> **WORK INSTRUCTION**:
Take the entries below and retype them word for word, excluding the images.

Records excerpted from a collection
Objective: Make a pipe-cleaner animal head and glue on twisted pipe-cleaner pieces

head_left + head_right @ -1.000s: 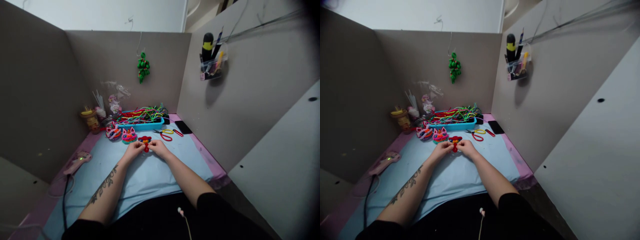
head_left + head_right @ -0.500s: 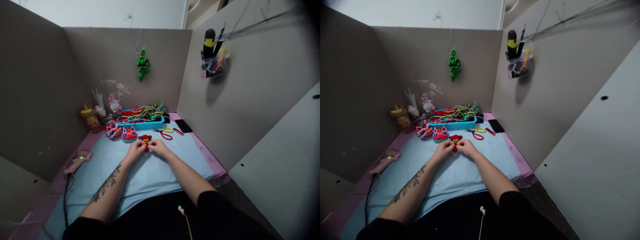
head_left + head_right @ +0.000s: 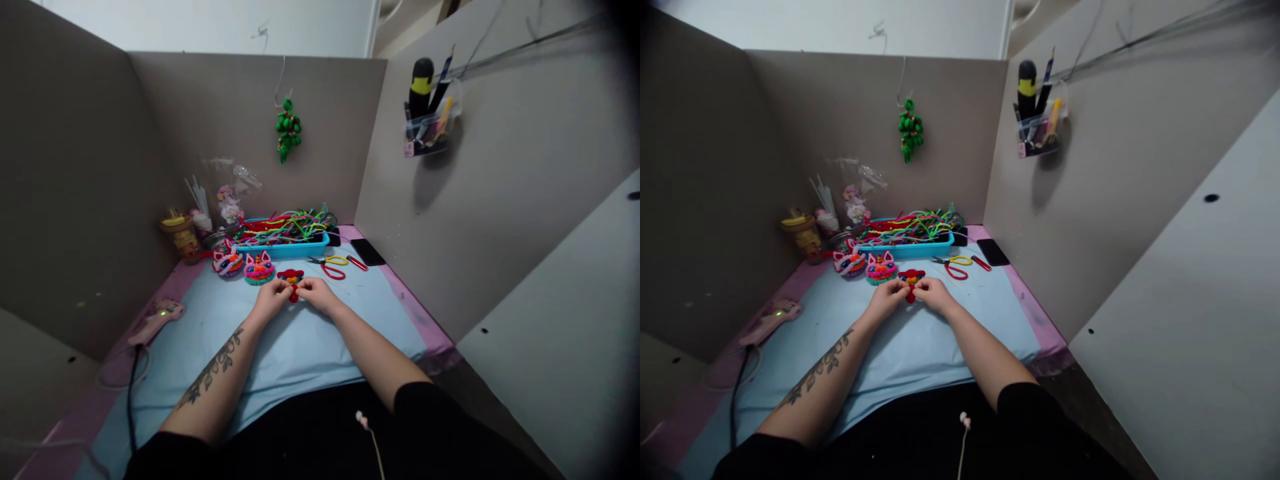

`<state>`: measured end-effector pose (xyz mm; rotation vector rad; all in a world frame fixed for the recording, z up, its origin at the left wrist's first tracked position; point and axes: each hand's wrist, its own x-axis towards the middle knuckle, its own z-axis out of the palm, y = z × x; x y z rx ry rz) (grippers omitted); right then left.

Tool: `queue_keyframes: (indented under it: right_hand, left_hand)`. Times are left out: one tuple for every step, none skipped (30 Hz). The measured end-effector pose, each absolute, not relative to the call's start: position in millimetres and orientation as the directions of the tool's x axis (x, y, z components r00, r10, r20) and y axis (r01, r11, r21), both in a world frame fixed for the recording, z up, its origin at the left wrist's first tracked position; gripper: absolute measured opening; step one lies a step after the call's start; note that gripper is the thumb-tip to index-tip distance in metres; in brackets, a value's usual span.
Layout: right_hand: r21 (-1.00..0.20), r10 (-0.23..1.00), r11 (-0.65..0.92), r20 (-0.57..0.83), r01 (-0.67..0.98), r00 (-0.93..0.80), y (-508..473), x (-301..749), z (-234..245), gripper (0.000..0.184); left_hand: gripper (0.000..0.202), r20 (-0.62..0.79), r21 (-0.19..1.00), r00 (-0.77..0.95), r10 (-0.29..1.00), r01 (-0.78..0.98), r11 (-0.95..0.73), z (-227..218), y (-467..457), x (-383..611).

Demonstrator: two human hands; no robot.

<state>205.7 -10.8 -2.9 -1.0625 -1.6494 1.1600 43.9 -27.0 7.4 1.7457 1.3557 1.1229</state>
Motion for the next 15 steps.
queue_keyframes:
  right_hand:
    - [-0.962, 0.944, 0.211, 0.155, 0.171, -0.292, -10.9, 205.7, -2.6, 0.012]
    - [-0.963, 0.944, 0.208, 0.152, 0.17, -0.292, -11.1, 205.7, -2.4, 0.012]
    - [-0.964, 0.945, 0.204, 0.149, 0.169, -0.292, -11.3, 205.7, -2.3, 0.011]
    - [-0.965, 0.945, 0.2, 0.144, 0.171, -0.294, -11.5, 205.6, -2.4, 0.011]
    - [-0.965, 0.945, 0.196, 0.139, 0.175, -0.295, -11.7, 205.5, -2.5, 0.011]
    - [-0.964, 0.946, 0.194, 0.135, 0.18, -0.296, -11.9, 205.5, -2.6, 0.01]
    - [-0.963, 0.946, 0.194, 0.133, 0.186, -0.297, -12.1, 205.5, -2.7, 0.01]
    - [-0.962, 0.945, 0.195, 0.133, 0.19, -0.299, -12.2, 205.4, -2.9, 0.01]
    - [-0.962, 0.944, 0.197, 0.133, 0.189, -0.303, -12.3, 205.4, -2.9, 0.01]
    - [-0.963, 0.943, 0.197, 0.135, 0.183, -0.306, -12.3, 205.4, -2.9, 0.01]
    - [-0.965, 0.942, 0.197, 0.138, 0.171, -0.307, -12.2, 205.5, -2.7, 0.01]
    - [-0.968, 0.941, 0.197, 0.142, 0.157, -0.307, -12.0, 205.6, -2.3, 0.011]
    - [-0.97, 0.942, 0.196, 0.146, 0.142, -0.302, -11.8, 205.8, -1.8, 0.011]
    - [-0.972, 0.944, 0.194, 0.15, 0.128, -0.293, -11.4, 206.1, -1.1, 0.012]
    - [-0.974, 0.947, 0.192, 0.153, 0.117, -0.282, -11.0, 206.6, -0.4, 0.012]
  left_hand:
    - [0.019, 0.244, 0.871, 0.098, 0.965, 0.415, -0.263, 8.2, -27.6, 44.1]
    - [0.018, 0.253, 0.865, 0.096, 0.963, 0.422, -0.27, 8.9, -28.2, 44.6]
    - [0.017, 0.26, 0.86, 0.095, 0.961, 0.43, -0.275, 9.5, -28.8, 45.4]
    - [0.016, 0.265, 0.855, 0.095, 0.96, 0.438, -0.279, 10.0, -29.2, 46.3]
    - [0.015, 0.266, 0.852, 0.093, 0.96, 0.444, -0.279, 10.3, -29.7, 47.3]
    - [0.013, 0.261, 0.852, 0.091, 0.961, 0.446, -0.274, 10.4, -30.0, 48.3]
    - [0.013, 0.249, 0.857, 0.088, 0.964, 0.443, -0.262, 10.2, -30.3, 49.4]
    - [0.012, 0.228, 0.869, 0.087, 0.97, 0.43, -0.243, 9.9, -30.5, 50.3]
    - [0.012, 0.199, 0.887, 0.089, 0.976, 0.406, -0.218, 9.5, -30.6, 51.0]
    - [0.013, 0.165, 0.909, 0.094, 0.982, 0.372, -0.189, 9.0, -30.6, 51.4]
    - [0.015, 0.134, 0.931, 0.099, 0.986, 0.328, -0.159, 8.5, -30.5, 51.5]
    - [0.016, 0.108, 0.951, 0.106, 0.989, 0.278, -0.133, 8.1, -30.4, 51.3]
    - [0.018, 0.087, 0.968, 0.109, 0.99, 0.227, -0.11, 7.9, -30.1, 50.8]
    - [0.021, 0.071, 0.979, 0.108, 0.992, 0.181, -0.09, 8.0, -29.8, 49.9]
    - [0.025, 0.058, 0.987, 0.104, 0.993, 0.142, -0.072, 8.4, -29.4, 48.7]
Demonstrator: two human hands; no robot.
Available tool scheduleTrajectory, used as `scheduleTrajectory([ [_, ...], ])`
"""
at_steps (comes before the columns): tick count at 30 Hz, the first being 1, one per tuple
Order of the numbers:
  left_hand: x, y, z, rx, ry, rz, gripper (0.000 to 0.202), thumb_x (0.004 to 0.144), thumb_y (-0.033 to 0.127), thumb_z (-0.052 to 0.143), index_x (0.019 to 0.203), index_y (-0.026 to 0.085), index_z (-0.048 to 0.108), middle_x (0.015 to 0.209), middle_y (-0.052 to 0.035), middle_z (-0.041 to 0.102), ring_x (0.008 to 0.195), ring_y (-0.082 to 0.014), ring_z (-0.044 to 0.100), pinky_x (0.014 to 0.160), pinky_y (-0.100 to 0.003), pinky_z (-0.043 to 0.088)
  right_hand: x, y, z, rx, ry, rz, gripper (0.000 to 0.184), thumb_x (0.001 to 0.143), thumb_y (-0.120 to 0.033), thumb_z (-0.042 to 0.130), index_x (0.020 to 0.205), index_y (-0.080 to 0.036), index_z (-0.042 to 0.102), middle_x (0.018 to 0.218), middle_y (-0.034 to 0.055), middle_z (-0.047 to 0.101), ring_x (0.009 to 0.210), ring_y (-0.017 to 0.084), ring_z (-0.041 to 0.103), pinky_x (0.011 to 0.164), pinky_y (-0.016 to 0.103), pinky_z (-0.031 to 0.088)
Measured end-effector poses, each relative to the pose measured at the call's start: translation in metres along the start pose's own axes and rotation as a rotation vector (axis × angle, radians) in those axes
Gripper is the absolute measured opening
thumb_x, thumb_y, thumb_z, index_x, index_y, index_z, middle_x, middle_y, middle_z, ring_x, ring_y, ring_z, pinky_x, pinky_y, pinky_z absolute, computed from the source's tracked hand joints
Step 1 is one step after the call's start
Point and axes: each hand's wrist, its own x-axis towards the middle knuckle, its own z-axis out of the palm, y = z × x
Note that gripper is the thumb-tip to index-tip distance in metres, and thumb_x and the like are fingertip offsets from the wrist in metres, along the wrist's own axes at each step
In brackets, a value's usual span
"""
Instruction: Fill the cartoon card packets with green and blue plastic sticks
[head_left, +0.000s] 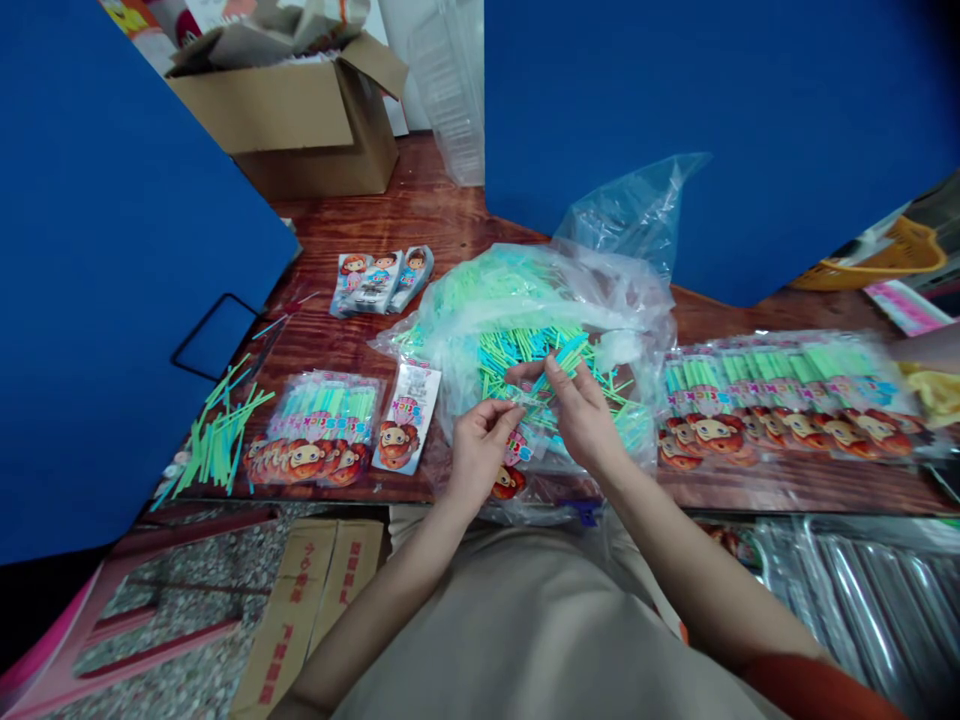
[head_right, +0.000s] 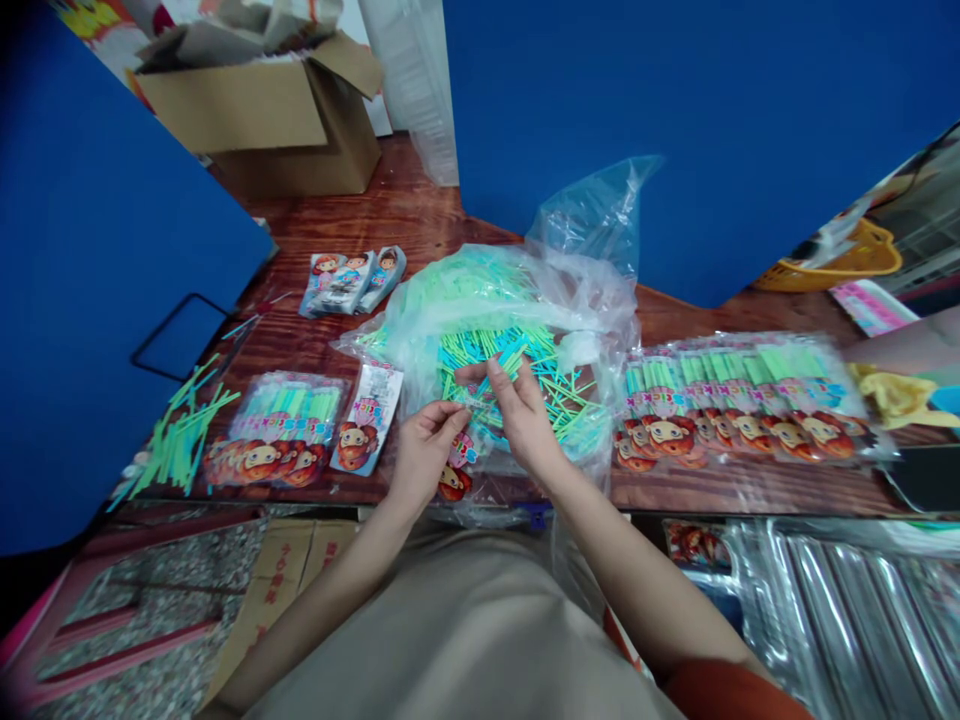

> **OUTPUT OF THE TASK**:
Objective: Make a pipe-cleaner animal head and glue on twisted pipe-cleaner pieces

head_left + head_right @ -1.000s: 
head_left + head_right @ -0.500s: 
head_left + head_right @ +0.000s: 

`<state>`: measured end-effector pose (xyz mm; rotation vector rad; all in a world frame fixed for the recording, z up, its origin at the left wrist's first tracked position; point and axes: each hand's wrist, its own x-axis towards the middle knuckle, its own z-axis out of the palm, y = z × x; x y z rx ry rz) (grippers omitted); right then left.

Tool: `queue_keyframes: (indented under it: right_hand, left_hand)`. Times are left out: one tuple for every step, none skipped (30 Hz). The measured end-effector pose, each absolute, not relative to the call's start: position in millimetres and orientation as the directions of the tool's x axis (x, y, z components r00, r10, r20) and y axis (r01, r11, r21), both in a world frame fixed for the recording, z up, its origin at the left wrist's first tracked position; gripper: absolute measured opening; step one lies a step after the call's start; note that gripper is the thumb-tip to index-tip distance in metres; in brackets, a value's usual span.
Layout: right_hand: r21 (-1.00..0.20), r10 (-0.23..1.00), r11 (-0.65..0.92), r20 (-0.57..0.83), r01 (-0.67..0.98), r00 (-0.93..0.80), y (-508..473), x (-301..749), z (-234..245), gripper (0.000..0.184); left_hand: gripper (0.000..0.202), r20 (-0.62..0.79), r21 (-0.19..1.00), r00 (-0.77..0.95), r10 (-0.29..1.00), r01 (-0.78..0.98), r11 (-0.95..0.73), z (-227..218), y (-467..457), x (-383..611).

Demonstrator: two human hands; no robot.

<state>205.7 -10.8 -2.9 -1.0625 -1.6494 1.1600 43.9 -27.0 7.4 1.7457 1.3557 1.1229</state>
Motion for the next 15 steps.
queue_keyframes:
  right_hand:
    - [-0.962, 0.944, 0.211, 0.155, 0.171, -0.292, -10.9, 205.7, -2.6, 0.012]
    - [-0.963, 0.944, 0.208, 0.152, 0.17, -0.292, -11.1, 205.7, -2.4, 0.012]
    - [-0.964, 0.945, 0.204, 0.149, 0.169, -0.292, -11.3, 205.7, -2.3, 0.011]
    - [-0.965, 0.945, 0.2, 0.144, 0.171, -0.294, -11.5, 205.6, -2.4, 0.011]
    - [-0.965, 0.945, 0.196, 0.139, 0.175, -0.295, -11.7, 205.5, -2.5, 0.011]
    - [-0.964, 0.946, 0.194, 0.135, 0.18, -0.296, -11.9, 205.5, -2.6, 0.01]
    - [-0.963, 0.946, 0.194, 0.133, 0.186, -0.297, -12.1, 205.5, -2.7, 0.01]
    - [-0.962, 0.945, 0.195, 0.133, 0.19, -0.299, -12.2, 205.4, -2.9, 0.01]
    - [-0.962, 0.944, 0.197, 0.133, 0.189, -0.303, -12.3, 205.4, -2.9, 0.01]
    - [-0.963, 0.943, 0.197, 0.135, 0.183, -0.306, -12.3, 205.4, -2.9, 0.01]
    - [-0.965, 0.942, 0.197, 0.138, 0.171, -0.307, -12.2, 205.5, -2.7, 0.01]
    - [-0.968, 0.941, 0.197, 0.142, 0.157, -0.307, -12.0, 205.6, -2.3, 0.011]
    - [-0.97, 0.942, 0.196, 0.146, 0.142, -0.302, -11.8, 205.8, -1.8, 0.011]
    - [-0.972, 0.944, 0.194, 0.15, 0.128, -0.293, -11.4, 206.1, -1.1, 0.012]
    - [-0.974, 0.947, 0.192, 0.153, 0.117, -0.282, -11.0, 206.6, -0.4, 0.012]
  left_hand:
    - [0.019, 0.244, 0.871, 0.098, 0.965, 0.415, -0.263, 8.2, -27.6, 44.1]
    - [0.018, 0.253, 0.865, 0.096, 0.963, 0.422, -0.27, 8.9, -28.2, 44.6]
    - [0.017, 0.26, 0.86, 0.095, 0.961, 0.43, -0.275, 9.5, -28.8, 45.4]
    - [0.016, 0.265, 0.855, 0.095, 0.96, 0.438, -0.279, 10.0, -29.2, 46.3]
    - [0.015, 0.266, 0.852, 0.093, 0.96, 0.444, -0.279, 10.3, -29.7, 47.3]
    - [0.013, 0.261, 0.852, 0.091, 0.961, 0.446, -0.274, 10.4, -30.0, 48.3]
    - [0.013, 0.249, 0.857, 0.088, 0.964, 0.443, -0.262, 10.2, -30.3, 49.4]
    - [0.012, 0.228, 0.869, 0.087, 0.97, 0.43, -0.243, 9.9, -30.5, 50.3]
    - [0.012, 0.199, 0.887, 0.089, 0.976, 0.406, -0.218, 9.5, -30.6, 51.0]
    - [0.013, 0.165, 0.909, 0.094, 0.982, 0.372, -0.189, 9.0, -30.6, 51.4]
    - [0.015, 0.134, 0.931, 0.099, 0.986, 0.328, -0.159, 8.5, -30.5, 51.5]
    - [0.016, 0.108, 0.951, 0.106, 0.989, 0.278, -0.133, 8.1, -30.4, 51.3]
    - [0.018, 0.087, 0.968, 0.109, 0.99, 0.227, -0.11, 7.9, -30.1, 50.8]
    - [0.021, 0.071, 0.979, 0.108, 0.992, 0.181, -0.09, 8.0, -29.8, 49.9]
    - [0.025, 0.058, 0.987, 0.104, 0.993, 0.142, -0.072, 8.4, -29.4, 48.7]
Demonstrator: two human hands; no robot.
Available tool scheduleTrajectory, used as `scheduleTrajectory([ [_, ...], ])`
"""
at_steps (comes before the columns): tick count at 30 Hz, the first being 1, one per tuple
Order of the numbers:
  left_hand: x, y, z, rx, ry, rz, gripper (0.000 to 0.202), thumb_x (0.004 to 0.144), thumb_y (-0.033 to 0.127), thumb_z (-0.052 to 0.143), index_x (0.019 to 0.203), index_y (-0.026 to 0.085), index_z (-0.048 to 0.108), middle_x (0.015 to 0.209), middle_y (-0.052 to 0.035), middle_z (-0.041 to 0.102), ring_x (0.008 to 0.195), ring_y (-0.082 to 0.014), ring_z (-0.044 to 0.100), pinky_x (0.014 to 0.160), pinky_y (-0.100 to 0.003), pinky_z (-0.043 to 0.088)
  right_hand: x, y, z, rx, ry, rz, gripper (0.000 to 0.184), thumb_x (0.001 to 0.143), thumb_y (-0.120 to 0.033), thumb_z (-0.042 to 0.130), index_x (0.020 to 0.205), index_y (-0.080 to 0.036), index_z (-0.042 to 0.102), middle_x (0.018 to 0.218), middle_y (-0.034 to 0.055), middle_z (-0.047 to 0.101), ring_x (0.009 to 0.210), ring_y (-0.017 to 0.084), ring_z (-0.041 to 0.103), pinky_x (0.011 to 0.164), pinky_y (-0.016 to 0.103), pinky_z (-0.031 to 0.088)
Measured end-effector poses, each relative to the pose measured at the call's start: translation in metres along the start pose's own axes and rotation as a rotation vector (axis × angle, radians) in those axes
Gripper is the absolute measured opening
thumb_x, thumb_y, thumb_z, index_x, index_y, index_z, middle_x, middle_y, middle_z, ring_x, ring_y, ring_z, pinky_x, pinky_y, pinky_z absolute, computed from the source's tracked hand joints
Step 1 is one step after the call's start
Point and axes: each hand's wrist, its own x-axis towards the middle knuckle, its own z-axis out of the palm, y = z × x
Note that gripper is the thumb-tip to index-tip distance in metres, and thumb_x and the like are fingertip offsets from the wrist in metres, along the wrist's own axes at each step
In brackets, a value's usual span
"""
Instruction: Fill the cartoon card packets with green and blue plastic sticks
[head_left, +0.000s] 
[head_right, +0.000s] 

The answer has been given in its entirety.